Visiting the Past

A view of the Mediterranean from the castle in Peniscola

A view of the Mediterranean from the castle in Peniscola

Spain was invaded by many different cultures. Evidence of this is in abundance so we scheduled a time to view the ancient wonders. Situated on the Mediterranean, offering lovely seaside views. is Peniscola and Tarragona, Spain. Peniscola has a castle that sets atop of the old part of the city surrounded by stone walls. Upward we climbed until we reached the top of the castle. It was a little too touristy for my nature. It is difficult to imagine days gone by when caterers arrive with bouquets of flowers intended for a wedding later that day but panoramic views of the sea abound.

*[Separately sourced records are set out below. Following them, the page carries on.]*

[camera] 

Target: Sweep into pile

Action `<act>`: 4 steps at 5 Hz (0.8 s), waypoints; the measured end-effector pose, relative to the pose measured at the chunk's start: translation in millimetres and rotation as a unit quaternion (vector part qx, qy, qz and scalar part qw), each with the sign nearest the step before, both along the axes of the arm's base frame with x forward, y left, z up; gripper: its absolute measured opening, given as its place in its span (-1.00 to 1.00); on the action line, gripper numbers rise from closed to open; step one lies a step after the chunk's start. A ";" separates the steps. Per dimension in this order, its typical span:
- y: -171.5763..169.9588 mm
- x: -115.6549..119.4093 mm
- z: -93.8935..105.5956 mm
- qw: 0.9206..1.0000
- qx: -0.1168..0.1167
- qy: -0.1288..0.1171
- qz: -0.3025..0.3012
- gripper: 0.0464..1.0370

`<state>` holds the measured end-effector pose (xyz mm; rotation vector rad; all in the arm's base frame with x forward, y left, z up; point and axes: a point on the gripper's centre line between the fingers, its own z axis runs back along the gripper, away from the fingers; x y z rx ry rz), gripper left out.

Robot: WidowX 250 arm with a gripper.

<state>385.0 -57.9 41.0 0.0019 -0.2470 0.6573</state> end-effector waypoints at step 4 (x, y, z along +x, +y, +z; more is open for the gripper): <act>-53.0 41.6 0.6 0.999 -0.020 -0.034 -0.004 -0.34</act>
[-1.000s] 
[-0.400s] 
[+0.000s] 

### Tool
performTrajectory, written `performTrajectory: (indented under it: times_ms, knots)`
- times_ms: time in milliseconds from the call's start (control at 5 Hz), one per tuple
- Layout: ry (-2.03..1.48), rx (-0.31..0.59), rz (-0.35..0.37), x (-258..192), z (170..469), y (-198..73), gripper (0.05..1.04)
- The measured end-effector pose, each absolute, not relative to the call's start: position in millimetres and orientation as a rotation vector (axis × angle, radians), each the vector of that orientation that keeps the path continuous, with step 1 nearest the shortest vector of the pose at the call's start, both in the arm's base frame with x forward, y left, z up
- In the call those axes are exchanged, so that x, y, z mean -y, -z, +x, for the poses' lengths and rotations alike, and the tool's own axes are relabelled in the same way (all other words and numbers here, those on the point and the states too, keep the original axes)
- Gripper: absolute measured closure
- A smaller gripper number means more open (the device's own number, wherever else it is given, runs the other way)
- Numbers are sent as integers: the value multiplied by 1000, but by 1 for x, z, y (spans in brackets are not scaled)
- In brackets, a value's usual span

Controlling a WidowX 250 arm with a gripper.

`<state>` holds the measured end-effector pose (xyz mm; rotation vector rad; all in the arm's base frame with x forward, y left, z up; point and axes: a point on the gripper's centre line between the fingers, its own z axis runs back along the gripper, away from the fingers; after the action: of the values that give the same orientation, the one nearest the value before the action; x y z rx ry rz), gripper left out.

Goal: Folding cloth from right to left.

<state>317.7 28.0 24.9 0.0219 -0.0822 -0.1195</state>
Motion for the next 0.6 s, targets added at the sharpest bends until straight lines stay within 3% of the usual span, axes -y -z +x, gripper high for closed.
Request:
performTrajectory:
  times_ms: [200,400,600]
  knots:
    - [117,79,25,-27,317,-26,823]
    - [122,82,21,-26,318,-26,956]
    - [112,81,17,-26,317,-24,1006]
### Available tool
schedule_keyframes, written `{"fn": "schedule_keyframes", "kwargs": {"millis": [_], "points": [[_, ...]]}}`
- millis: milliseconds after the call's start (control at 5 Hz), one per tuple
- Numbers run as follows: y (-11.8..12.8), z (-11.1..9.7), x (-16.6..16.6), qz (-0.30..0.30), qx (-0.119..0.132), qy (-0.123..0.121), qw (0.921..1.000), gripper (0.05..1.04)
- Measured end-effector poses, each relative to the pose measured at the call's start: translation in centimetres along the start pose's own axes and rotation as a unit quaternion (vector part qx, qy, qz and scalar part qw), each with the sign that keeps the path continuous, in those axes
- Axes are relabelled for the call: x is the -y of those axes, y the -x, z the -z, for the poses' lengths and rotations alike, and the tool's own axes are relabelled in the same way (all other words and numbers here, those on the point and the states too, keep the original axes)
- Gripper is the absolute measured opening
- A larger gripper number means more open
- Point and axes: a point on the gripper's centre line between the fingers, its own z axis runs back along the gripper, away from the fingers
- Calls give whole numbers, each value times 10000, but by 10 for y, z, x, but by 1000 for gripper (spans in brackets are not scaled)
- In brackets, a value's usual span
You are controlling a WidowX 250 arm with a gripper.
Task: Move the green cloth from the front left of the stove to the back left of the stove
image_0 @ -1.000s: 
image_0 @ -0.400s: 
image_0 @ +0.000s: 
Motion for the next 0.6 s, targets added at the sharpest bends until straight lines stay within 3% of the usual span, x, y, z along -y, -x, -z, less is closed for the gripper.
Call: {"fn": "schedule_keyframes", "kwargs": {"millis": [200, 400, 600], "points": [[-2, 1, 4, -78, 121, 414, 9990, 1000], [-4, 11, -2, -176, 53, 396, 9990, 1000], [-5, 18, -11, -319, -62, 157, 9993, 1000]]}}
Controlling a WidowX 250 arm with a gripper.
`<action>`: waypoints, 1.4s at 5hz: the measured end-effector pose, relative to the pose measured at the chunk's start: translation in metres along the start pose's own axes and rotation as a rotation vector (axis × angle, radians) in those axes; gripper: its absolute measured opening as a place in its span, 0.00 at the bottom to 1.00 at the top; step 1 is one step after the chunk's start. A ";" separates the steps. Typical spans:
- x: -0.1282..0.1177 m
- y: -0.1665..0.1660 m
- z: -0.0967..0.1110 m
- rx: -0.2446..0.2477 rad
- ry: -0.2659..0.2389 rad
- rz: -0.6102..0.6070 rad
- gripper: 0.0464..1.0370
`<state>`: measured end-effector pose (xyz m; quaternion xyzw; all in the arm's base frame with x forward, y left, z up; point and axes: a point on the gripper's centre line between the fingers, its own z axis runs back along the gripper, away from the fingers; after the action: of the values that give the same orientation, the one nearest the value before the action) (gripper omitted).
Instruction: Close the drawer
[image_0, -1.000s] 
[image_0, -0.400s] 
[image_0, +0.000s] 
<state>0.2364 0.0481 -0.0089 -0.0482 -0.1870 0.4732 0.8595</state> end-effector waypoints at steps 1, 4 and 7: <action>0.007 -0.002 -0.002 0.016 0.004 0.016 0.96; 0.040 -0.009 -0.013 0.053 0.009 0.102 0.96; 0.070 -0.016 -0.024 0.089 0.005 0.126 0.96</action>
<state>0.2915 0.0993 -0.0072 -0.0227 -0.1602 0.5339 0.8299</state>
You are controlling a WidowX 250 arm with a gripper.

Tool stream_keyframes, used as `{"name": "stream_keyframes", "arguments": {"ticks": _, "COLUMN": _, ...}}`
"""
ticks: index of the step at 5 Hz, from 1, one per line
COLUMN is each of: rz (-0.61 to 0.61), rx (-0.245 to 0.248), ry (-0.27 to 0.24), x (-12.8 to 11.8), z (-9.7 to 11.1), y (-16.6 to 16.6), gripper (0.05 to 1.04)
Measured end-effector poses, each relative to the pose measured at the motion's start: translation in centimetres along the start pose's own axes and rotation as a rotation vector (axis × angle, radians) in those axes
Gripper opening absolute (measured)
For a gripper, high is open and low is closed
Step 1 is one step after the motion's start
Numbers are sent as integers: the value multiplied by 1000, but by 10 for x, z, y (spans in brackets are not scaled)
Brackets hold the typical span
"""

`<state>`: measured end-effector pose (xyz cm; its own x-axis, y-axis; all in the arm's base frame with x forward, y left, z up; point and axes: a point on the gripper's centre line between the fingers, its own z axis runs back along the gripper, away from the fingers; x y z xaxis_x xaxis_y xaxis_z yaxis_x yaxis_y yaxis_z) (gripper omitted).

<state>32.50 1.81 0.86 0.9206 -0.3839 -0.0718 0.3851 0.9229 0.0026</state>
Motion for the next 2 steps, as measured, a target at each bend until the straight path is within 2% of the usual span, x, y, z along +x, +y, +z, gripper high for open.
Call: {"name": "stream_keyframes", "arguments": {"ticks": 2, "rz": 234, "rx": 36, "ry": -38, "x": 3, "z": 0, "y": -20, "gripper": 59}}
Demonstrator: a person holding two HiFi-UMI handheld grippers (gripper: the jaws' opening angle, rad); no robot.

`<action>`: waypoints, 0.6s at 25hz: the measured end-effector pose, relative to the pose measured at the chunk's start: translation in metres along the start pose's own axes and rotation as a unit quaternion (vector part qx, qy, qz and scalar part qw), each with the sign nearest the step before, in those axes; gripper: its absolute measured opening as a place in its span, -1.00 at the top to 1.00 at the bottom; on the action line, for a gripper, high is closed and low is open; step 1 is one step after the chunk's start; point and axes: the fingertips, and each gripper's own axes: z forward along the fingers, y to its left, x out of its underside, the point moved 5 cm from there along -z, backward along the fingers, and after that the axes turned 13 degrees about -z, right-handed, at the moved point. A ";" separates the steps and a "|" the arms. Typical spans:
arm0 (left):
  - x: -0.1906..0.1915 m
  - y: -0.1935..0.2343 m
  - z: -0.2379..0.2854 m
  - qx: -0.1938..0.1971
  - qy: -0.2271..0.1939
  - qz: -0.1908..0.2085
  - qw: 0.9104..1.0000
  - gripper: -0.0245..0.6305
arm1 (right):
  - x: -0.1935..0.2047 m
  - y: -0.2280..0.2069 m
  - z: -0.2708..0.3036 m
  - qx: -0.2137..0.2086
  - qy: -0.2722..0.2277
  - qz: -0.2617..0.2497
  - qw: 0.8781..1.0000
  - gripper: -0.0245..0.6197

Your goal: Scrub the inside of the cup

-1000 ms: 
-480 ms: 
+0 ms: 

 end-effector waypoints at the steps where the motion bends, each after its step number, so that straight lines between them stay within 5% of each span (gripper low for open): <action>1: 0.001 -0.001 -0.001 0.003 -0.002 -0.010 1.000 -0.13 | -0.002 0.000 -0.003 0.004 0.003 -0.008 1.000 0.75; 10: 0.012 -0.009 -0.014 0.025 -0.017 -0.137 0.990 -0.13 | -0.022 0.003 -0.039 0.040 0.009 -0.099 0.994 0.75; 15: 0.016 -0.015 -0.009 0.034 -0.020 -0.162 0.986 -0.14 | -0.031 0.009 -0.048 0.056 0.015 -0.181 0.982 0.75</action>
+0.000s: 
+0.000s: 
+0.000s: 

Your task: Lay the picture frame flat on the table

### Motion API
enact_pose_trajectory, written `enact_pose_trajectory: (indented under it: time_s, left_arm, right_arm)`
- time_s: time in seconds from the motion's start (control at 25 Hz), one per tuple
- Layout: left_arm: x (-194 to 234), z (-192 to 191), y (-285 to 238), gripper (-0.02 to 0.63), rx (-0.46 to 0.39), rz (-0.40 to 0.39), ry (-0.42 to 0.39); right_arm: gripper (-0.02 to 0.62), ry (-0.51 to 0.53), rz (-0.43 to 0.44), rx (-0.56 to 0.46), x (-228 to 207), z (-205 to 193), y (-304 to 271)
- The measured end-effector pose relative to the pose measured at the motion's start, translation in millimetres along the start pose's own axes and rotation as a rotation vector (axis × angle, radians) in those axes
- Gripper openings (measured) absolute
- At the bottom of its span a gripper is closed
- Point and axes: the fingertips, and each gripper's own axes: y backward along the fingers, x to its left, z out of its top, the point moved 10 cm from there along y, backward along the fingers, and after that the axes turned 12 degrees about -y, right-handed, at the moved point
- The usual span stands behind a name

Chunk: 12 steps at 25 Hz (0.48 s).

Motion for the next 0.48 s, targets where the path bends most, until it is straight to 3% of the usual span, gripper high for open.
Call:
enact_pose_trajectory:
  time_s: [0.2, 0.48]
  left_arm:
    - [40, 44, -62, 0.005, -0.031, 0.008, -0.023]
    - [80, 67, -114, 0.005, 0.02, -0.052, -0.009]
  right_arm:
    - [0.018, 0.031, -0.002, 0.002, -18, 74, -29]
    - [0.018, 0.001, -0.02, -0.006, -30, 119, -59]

Ancient coliseum in the middle of busy modern town

Ancient coliseum in the middle of busy modern town

Tarragona proved to be the driving nightmare that we had begun to expect with Roman ruins setting amidst modern buildings. Our hotel was across the street from the coliseum where people continue to host modern entertainments. We walked around viewing thousand years old structures intertwined with a Spanish Elvis tribute band and eateries situated around and through the stone. What incongruousness! Fortunately we drove to a really great ruin of a Roman aqueduct several km outside of town and got to walk rather close up to the engineering wonder.

Ancient Roman aqueduct

Ancient Roman aqueduct

Our final side trip was conducted through a tour group up to Montserrat. I am Roman Catholic, something that defines me as a person. We are not an evangelical people so my intent is not to convert but to explain. I went to the mountain enclave to see a bit of history, the goal of the tour guide. Tucked into the side of a mountain, (Montserrat means serrated mountain.) it is home to a Benedictine Monastery. According to legend in the 800s shepherds saw a light in a cave indicating the presence of the Holy Mother. During the 1200s a statue was carved in her honor. The Virgin of Montserrat is a black Madonna holding her child. Not able to move the statue the monks build around it. Today la Moreneta (“The little dark-skinned one”) is housed behind the alter in the Basilica. For hundreds of years, people have made pilgrimages to this holy place, asking for miracles. I knew little of this before we arrived and thus began our explorations at the gift shop. We then made our way to the Basilica where we found a long queue and decided to ignore our tour group and join the lines of waiting people. Our tour group was going to meet and then proceed to the Basilica where at 1:00 a boys choir would sing two songs, a tradition that began in the middle ages. The hour long wait allowed us time for prayer and contemplation, moving through thousand year old rooms with lovely alters and statues before we ascended the narrow staircase to the Madonna. The choir began to play adding to the specialness of the moment. Before me were two middle age Spanish ladies obviously prepared for this trip. Their eagerness shown through the language barrier. Each person is allowed a moment to honor the Virgin before moving on. These ladies were overcome and even peeked back into the room as I moved before the Holy Mother. As a Catholic, I need these reminders of God’s spiritualness and didn’t realize how truly filled with awe I would become. It was accident that I meandered into this queue not a tour stop destination but it provided one of the highlights of my trip.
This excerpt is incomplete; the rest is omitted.